The solo show ‘Maya’ by Syed Muhammad Zakir opens on July 22 in Dhaka

On July 22, Syed Muhammad Zakir’s solo photography show, Maya, will open at Bengal Shilpalay of Bengal Foundation in Dhanmondi, the capital.

‘Maya’ is Syed Muhammad Zakir’s second solo show. Here, Zakir recreates a city – the imagined illusory city of ‘Baghreb’. Time, for him, is not a linear entity, but something that belongs to the space-time continuum. In the exhibition, Zakir draws on the lives of the unnoticed millions wrestling with the city, and the loss and decimation of nature that they face every day.

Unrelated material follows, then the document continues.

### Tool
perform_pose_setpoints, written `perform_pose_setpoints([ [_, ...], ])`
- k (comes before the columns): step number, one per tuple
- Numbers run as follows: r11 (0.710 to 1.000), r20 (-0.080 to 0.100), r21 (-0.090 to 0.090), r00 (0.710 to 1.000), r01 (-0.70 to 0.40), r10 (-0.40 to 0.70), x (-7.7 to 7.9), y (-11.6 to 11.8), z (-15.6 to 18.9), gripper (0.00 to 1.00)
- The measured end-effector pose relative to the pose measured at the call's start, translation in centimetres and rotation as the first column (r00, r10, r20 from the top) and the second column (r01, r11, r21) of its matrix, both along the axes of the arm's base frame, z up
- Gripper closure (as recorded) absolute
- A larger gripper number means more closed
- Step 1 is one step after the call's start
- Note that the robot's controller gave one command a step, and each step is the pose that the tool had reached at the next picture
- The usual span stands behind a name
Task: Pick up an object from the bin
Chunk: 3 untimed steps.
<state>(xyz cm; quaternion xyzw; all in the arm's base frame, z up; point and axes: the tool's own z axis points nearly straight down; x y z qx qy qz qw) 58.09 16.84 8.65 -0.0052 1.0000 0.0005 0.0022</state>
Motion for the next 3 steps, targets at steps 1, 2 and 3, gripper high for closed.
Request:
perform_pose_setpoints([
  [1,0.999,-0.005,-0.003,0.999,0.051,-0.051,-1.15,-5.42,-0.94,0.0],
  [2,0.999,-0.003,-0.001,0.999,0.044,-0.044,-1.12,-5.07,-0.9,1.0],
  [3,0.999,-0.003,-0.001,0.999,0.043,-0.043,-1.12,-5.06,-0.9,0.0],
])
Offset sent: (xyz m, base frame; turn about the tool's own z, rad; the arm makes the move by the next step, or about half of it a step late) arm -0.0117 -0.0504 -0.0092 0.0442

A broken branch, a flood of trashed plastic bottles, a tree stump, an overflowing plastic bag, a tottering cart, layers of styrofoam packaging, and many more commonplace items, everyday possessions, and materials that allude to a precariously precarious world are all handled and transformed by him.

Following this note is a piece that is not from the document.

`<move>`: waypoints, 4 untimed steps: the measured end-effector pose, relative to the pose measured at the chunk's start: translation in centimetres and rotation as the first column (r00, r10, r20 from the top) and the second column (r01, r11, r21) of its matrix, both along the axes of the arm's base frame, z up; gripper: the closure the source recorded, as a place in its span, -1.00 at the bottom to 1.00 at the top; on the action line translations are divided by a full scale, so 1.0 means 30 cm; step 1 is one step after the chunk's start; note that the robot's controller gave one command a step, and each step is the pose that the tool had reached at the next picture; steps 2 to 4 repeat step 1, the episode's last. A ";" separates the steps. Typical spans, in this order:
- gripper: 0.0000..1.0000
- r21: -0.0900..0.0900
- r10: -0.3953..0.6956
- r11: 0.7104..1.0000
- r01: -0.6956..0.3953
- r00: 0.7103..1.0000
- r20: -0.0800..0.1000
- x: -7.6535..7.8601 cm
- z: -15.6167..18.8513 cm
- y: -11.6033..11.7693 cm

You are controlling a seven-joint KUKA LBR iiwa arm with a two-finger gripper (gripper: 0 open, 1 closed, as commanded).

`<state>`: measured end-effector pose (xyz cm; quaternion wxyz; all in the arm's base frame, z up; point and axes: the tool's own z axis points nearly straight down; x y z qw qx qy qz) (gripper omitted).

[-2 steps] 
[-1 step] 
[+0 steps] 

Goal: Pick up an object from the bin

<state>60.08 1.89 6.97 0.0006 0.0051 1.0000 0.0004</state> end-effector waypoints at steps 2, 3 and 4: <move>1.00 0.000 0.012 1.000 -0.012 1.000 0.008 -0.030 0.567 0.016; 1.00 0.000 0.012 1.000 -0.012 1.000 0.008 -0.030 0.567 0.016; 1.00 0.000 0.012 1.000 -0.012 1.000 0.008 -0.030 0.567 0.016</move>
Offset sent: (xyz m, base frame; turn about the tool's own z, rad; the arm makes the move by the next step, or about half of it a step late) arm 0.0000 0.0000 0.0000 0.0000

The unconventional pairing of commonplace items, their artistic manipulations, and their odd conversations within a foreign setting all contribute to the development of a new consciousness, maybe surprising in its need to return to nature before we exhaust ourselves.

Syed Muhammad Zakir is a visual artist based in Dhaka. He mostly works in public places, involving the people, the commons, and the environment. Through performance art, installation art, land art and wall-art, Zakir interrogates our lives and desires, and probes deeper questions relating to the universe and the cosmos.

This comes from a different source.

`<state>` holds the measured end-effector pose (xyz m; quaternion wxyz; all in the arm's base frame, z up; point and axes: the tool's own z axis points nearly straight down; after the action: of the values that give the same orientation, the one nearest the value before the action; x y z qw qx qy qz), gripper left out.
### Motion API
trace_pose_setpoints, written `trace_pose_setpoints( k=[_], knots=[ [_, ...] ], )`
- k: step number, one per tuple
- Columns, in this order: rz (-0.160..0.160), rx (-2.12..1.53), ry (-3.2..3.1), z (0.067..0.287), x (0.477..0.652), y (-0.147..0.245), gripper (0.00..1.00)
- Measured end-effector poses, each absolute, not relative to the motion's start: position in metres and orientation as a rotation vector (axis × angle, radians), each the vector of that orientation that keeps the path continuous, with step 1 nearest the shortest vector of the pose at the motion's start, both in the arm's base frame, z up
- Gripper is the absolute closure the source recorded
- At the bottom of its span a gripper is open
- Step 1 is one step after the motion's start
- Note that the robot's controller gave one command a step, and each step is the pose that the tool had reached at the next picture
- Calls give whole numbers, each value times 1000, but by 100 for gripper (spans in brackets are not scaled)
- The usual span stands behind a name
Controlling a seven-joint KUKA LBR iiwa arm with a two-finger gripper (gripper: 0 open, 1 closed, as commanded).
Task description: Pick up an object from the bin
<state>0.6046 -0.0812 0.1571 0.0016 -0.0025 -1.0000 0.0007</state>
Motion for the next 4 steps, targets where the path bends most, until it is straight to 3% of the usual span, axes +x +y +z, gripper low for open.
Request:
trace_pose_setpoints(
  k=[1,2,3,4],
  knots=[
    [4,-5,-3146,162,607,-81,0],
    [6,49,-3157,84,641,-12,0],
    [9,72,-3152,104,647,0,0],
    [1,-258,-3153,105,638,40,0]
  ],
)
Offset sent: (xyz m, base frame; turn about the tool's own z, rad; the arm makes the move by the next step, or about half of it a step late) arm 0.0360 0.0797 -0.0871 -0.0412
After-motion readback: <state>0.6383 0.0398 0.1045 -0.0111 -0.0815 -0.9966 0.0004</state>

Zakir is a trans-disciplinary artist that uses body movement and spontaneous action to engage his audience and provoke thought. He enjoys using the variety of materials, objects, and shapes that are all around us and that we can easily access.

In Zakir’s artwork, metallic and bright colors are prominent. His illustrations stand out for their vivid expressiveness and forceful lines. Zakir’s writing is sometimes seen as caustic, biting, and even hilarious.

Syed Muhammad Zakir, who was born in Rangpur in 1975, began creating work in 1994, the same year he enrolled at the University of Dhaka’s Faculty of Fine work. He received his sculpture training there.